◆ **What needs to be done**
Line by line, retype the material with nothing left out.

◆ **Data shown**
- Opening Delimiter -
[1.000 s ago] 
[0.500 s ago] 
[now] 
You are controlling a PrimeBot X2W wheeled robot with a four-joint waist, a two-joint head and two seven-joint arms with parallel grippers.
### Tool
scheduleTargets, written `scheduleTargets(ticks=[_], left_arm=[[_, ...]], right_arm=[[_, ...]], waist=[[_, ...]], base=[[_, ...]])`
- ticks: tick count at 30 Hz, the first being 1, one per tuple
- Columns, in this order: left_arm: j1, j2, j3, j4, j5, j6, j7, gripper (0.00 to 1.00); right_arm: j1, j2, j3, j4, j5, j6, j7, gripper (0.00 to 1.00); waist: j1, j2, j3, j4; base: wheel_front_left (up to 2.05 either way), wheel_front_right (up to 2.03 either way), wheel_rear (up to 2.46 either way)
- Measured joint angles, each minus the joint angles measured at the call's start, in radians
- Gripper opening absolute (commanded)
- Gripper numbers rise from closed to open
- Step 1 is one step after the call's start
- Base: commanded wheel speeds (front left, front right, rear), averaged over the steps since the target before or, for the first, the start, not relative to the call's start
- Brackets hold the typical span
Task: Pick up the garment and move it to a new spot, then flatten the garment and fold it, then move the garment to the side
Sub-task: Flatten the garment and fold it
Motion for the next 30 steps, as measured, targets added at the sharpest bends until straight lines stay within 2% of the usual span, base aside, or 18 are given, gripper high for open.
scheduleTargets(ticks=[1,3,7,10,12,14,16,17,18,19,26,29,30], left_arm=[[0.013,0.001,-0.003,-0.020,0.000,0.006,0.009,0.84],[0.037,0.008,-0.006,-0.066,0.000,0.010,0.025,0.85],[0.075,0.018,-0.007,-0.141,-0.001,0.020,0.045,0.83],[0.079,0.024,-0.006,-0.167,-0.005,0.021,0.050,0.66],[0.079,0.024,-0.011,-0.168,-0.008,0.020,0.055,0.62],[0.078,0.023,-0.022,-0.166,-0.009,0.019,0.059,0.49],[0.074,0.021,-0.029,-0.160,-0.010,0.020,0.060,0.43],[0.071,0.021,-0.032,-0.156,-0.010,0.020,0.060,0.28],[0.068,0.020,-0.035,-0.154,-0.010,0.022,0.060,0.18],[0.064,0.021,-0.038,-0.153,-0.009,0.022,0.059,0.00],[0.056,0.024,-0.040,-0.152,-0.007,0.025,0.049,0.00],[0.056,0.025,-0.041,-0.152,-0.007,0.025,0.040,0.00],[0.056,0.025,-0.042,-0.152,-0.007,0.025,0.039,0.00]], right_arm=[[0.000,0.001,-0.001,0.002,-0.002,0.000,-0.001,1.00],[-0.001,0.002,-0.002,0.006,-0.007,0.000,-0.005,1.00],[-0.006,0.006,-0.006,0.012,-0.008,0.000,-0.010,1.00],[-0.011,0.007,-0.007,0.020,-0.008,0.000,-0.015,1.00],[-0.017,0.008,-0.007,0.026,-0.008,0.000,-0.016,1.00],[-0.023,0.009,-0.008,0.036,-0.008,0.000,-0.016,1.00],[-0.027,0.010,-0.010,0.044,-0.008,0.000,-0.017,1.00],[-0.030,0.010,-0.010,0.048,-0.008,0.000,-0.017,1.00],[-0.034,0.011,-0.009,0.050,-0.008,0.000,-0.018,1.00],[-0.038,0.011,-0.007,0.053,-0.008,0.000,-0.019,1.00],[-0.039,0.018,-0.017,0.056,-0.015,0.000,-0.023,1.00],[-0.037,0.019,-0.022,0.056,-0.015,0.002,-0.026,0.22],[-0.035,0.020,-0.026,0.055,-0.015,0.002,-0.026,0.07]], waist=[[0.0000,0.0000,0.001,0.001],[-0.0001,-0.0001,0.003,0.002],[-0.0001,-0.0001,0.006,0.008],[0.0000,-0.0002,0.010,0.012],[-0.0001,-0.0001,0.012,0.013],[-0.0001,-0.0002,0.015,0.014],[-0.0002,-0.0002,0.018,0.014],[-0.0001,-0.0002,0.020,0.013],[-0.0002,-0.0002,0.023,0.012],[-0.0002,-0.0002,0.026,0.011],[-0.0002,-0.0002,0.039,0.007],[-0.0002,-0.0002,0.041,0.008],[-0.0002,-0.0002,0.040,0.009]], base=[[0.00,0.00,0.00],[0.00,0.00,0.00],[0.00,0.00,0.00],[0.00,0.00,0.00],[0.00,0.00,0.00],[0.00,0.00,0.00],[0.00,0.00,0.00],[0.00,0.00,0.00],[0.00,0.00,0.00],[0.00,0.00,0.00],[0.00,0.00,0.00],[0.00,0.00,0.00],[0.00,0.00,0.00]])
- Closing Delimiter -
◆ **Completed task**
[1.000 s ago] 
[0.500 s ago] 
[now] 
You are controlling a PrimeBot X2W wheeled robot with a four-joint waist, a two-joint head and two seven-joint arms with parallel grippers.
### Tool
scheduleTargets, written `scheduleTargets(ticks=[_], left_arm=[[_, ...]], right_arm=[[_, ...]], waist=[[_, ...]], base=[[_, ...]])`
- ticks: tick count at 30 Hz, the first being 1, one per tuple
- Columns, in this order: left_arm: j1, j2, j3, j4, j5, j6, j7, gripper (0.00 to 1.00); right_arm: j1, j2, j3, j4, j5, j6, j7, gripper (0.00 to 1.00); waist: j1, j2, j3, j4; base: wheel_front_left (up to 2.05 either way), wheel_front_right (up to 2.03 either way), wheel_rear (up to 2.46 either way)
- Measured joint angles, each minus the joint angles measured at the call's start, in radians
- Gripper opening absolute (commanded)
- Gripper numbers rise from closed to open
- Step 1 is one step after the call's start
- Base: commanded wheel speeds (front left, front right, rear), averaged over the steps since the target before or, for the first, the start, not relative to the call's start
- Brackets hold the typical span
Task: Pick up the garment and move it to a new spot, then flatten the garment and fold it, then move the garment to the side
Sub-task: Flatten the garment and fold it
Motion for the next 30 steps, as measured, targets added at the sharpest bends until straight lines stay within 2% of the usual span, base aside, or 18 are given, gripper high for open.
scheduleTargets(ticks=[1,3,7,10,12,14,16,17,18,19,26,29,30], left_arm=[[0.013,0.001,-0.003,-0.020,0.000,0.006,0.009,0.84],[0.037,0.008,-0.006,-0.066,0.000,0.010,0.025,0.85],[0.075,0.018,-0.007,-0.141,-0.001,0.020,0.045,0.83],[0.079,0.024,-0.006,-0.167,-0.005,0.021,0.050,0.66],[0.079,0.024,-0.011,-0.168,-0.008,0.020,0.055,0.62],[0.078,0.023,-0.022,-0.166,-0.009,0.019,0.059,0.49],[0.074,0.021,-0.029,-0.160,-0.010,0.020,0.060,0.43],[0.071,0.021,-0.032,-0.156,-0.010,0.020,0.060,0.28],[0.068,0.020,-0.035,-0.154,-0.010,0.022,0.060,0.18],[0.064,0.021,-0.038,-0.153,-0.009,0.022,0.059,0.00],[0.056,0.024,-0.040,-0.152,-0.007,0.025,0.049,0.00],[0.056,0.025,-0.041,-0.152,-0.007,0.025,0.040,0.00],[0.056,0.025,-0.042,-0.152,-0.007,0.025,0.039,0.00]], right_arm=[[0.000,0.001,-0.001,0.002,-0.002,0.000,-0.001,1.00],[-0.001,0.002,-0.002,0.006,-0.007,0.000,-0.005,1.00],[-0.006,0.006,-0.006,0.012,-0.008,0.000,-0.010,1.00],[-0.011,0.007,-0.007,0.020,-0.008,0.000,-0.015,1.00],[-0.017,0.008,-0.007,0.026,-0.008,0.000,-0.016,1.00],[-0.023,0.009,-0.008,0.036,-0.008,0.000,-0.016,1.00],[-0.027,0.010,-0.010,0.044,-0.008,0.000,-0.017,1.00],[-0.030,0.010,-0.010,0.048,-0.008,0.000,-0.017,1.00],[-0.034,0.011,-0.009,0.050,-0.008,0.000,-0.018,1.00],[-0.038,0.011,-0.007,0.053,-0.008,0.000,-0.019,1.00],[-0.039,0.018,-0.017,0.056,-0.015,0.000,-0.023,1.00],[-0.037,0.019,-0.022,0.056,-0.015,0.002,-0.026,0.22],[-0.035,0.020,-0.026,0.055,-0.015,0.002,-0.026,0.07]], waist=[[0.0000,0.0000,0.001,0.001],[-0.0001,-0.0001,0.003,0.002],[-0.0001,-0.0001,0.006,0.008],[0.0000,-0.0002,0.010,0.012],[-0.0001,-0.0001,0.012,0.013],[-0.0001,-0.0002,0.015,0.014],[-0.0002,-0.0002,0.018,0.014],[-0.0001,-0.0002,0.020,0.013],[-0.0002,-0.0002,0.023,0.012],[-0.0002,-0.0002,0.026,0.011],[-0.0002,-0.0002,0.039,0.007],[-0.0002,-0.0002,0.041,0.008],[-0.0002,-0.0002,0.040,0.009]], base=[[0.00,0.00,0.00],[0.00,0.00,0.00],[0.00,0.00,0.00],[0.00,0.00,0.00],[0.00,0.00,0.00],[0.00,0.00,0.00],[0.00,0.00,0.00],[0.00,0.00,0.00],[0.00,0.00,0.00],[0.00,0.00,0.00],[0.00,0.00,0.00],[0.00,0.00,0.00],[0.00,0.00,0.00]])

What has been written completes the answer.